Because of this, locations became a key part of the project. The 70 settings included the jungle in Nuuanu, three different beaches (in and out of the water) and the dark streets of Honolulu. No two were repeated, and each one presented its own problems.
"Every day was a brand-new place that we had to figure out," said Wagner. "It was an accumulation of a million challenges. Every image feels hard won."
The drowning of the chief's daughter, for instance, carried its own risks. Because they could not use a child actor, they were unable to move forward until they found a petite stuntwoman who resembled the actress playing the young girl.
Chief Sielu Avea's performance at the Polynesian Culture Center inspired Brett Wagner, pictured, to write a movie for him.
Sundance Film Festival veteran Dana Hankins produced "Chief."
The bloody and quietly dramatic "tatau" scene that begins the film was another detail that needed to be authentic. In this traditional ceremonial process, the tattooing implement resembles an adz, with a needle attached to a wooden handle. The tatau master dips the needle in liquid ink and applies by tapping on the implement, cutting the skin. Sea water is used to wash away the blood.
By chance, a renowned tatau master arrived in Honolulu for a previously scheduled appointment right when filming began. Wagner asked for permission to record the process.
But again, simplicity eluded him. The artist arrived in a lavalava and a bright pink polo shirt -- not the image Wagner had in mind. But Wagner gently asked, as deferentially as possible, if the artist would mind removing his shirt. Directing someone who had no interest in acting, but simply agreed to let the camera roll, was like "steering a submarine," said Wagner. Slowly, he got what he wanted for the pivotal scene of the movie.
Weakened from the grueling tattooing of both legs, the chief fails to save his daughter. "They say there is no pain worse than receiving the tatau," the character says. "But I can think of one."
Working with Chief Sielu Avea, a bona fide Samoan chief and fire knife performer, turned out to be a rewarding aspect of the experience.
"It was a different actor/director relationship than I've ever had," said Wagner, who has directed five films. Method acting fell by the wayside as Sielu asked Wagner one question before every scene: "What's the feeling?" It made Wagner realize that "in any given moment in your life, there's just a feeling. I wish every actor would ask me that. It was a real education for me."
Another education (in frustration, perhaps) involved the tricky task of locating props.

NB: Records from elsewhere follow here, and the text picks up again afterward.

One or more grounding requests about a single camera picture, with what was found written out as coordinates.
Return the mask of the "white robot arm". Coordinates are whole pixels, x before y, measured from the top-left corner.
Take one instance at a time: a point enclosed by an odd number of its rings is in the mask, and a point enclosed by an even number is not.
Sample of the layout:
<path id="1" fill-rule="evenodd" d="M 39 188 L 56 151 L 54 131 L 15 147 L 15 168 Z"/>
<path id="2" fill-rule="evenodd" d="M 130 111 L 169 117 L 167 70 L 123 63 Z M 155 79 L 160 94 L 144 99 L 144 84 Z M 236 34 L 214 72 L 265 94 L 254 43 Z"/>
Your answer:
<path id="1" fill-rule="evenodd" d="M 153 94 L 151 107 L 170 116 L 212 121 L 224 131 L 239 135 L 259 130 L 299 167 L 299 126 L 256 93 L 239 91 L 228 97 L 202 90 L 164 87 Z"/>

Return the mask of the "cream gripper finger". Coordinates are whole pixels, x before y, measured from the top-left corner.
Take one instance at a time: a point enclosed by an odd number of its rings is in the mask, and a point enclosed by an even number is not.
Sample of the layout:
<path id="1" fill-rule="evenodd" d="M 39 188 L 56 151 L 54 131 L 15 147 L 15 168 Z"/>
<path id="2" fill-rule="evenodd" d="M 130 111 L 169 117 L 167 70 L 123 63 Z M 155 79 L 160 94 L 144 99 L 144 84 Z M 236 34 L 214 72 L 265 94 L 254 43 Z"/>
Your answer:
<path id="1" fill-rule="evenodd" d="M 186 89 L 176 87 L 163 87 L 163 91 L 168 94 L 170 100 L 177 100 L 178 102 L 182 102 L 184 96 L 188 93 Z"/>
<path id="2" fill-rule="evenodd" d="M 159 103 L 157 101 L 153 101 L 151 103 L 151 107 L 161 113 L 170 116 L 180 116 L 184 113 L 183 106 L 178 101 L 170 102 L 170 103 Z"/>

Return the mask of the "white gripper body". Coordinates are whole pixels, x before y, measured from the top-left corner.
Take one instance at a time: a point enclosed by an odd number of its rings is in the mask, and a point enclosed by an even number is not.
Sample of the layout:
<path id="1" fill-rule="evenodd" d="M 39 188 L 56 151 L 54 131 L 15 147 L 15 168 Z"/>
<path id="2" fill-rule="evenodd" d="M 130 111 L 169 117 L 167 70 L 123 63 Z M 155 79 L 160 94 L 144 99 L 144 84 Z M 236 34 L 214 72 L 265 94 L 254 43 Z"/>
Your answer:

For the specific taxi he wanted, Wagner combed the streets of Honolulu, leaving notes on every 1970s-era powder blue "land yacht" he saw. Obtaining the right one was essential because the car became a character with its distinct appearance and layers of unique sounds. A friend saw the perfect vehicle in Palolo Valley and chased down the driver with an offer to buy it.
In the end they wound up with 17 hours of footage -- and little dialogue to guide the placement of images.
Wagner and editor Jay Evans cut it to 35 minutes. But one reel lasts 21 minutes. Wagner realized that presenting two reels at Sundance diminished their chances in the competition. With much contemplation, they arrived at 19:24. To complete the glossy, professional look, they handed the final cut to Steven Szabo for the final polish.
The story itself seems to resemble the process of creating it, according to Wagner's description. "It's a quiet film," he said, "even though it's full of big emotions and big events."